Così Cina, India e Usa rilanciano sulla formazione dei tecnici
di F. Gre.
2' di lettura
Dall’«ossessione» per gli ingegneri dell’India, che ogni anno ne sforna due volte il numero di abitanti dell’Islanda, fino ai Community and technical college degli Stati Uniti e al piano di istruzione decennale della Cina focalizzato sulla tecnologia e sui 10 settori produttivi chiave dell’economia asiatica. Esperienze a confronto a Torino nell’ambito degli Stati Generali di Confindustria, per scambiare buone pratiche e suggestioni. A cominciare dal racconto di Adhitya Iyer, scrittore ed Education Strategist, che confessa: «In India le famiglie accolgono con imbarazzo la scelta di studirare materie umanistiche, il nostro paese esporta ingegneri altamente qualificati, come quelli che hanno lavorato insieme per risolvere il millenium bug a ridosso dell’anno Duemila».

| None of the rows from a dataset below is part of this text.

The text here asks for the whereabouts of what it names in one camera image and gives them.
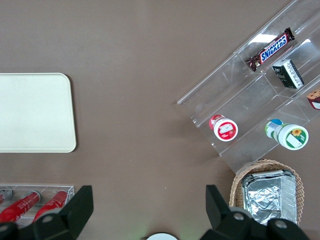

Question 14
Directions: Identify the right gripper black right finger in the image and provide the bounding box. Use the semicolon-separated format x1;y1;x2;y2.
199;184;270;240

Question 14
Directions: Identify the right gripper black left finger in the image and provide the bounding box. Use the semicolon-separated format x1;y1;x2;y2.
32;185;95;240

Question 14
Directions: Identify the light wicker basket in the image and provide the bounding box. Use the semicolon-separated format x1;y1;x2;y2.
229;159;305;227

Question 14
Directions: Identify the cream rectangular serving tray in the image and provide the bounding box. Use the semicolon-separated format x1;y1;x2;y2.
0;72;77;154

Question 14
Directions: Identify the clear acrylic bottle rack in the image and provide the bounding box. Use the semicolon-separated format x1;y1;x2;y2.
0;184;76;227

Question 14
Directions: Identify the aluminium foil container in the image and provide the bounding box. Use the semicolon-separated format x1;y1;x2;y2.
241;169;297;181
241;174;298;226

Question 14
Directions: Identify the red lid yogurt bottle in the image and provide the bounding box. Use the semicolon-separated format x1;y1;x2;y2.
208;113;239;142

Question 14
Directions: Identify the green lid yogurt bottle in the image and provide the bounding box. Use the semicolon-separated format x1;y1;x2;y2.
264;118;310;151

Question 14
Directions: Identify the clear acrylic stepped display stand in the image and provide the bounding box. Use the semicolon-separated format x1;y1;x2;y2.
176;0;320;176

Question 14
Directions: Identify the chocolate chip cookie box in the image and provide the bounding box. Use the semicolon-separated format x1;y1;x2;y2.
306;86;320;111

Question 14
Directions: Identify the small black white carton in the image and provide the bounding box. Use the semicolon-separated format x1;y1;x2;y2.
271;59;306;90

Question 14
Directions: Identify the Snickers chocolate bar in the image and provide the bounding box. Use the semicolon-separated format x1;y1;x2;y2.
244;27;296;73

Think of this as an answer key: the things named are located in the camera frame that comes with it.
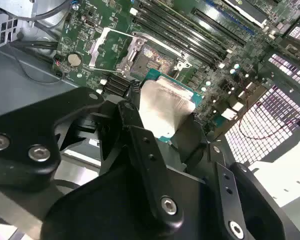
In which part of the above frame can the thin wire locking lever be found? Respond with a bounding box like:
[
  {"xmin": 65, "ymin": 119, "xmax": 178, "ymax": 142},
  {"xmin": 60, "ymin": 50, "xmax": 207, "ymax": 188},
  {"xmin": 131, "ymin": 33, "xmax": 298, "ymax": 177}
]
[{"xmin": 131, "ymin": 30, "xmax": 190, "ymax": 56}]

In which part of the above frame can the metal socket cover frame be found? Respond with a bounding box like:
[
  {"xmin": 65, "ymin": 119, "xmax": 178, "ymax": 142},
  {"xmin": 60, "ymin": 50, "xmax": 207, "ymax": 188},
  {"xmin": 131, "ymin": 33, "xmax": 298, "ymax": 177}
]
[{"xmin": 88, "ymin": 26, "xmax": 147, "ymax": 76}]

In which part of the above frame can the silver topped CPU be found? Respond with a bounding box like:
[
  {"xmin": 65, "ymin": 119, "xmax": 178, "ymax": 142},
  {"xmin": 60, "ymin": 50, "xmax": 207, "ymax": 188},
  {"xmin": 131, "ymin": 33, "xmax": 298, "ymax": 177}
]
[{"xmin": 137, "ymin": 68, "xmax": 206, "ymax": 144}]

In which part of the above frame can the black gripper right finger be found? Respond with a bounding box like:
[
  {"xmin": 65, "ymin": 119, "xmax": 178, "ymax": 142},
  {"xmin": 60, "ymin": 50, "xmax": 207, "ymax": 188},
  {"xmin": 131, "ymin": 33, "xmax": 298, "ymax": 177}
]
[{"xmin": 189, "ymin": 113, "xmax": 246, "ymax": 239}]

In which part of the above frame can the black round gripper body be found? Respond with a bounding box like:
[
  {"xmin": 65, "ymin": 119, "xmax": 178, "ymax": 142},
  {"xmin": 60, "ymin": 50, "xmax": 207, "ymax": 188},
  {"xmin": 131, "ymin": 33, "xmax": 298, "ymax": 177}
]
[{"xmin": 41, "ymin": 159, "xmax": 291, "ymax": 240}]

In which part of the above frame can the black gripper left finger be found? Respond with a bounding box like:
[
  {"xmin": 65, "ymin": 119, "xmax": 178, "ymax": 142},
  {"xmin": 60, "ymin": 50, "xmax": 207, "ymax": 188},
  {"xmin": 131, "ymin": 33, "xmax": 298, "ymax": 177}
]
[{"xmin": 0, "ymin": 80, "xmax": 185, "ymax": 230}]

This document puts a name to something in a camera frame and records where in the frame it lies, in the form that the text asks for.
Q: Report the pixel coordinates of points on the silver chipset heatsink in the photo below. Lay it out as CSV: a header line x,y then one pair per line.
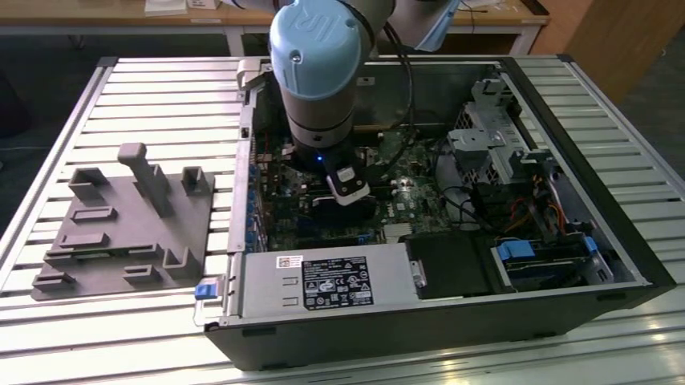
x,y
397,232

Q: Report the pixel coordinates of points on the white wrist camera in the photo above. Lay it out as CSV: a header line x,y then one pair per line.
x,y
350,186

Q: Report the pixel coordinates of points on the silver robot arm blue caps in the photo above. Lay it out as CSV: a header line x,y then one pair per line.
x,y
315,60

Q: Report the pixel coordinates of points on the silver power supply unit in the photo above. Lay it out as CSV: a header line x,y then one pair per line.
x,y
267,288

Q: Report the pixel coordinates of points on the blue case latch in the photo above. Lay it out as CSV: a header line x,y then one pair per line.
x,y
206,289

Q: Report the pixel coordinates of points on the wooden cabinet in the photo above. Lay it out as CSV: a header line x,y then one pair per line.
x,y
632,40

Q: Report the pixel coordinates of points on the black graphics card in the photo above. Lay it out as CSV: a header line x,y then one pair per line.
x,y
342,213

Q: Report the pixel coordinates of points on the grey metal drive cage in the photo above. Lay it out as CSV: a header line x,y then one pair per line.
x,y
481,140

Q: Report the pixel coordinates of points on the wooden desk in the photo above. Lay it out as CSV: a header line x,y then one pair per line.
x,y
80,18

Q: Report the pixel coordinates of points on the CPU socket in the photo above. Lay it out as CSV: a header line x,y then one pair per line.
x,y
367,155

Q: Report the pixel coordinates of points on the green motherboard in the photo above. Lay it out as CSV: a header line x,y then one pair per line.
x,y
422,208

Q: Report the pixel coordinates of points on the large white box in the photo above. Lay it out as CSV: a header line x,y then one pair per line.
x,y
166,6

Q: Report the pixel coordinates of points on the black plastic shroud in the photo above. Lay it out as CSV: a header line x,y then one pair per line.
x,y
449,264

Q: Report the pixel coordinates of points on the black open PC case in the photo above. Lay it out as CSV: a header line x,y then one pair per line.
x,y
374,341

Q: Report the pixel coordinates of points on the small white box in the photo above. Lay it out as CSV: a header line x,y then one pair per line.
x,y
203,3

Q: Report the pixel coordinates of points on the white case sticker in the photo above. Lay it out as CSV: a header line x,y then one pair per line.
x,y
367,80

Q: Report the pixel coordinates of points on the hard disk in blue carrier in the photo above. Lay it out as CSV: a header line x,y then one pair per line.
x,y
516,250

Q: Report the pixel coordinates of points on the blue drive bay latch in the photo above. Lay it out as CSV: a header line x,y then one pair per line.
x,y
589,245

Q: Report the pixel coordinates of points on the grey parts rack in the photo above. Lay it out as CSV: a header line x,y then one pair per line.
x,y
134,224

Sian Proctor, astronauta, divulgatrice Tv ed esperta di sistemi Stem racconta l’esperienza dei Community and technical college, «scuole dove si formano professioni tecniche – spiega – rivolte alla comunità, si tratta di percorsi di formazione precedenti alla laurea e rappresentano un punto di svolta nella formazione degli Stati Uniti, visti i costi in forte crescita della formazione universitaria». Quale l’obiettivo? Focalizzare la tecnologia come driver e «sostenere percorsi in grad di ottimizzare la conoscenza nella maniera più produttiva».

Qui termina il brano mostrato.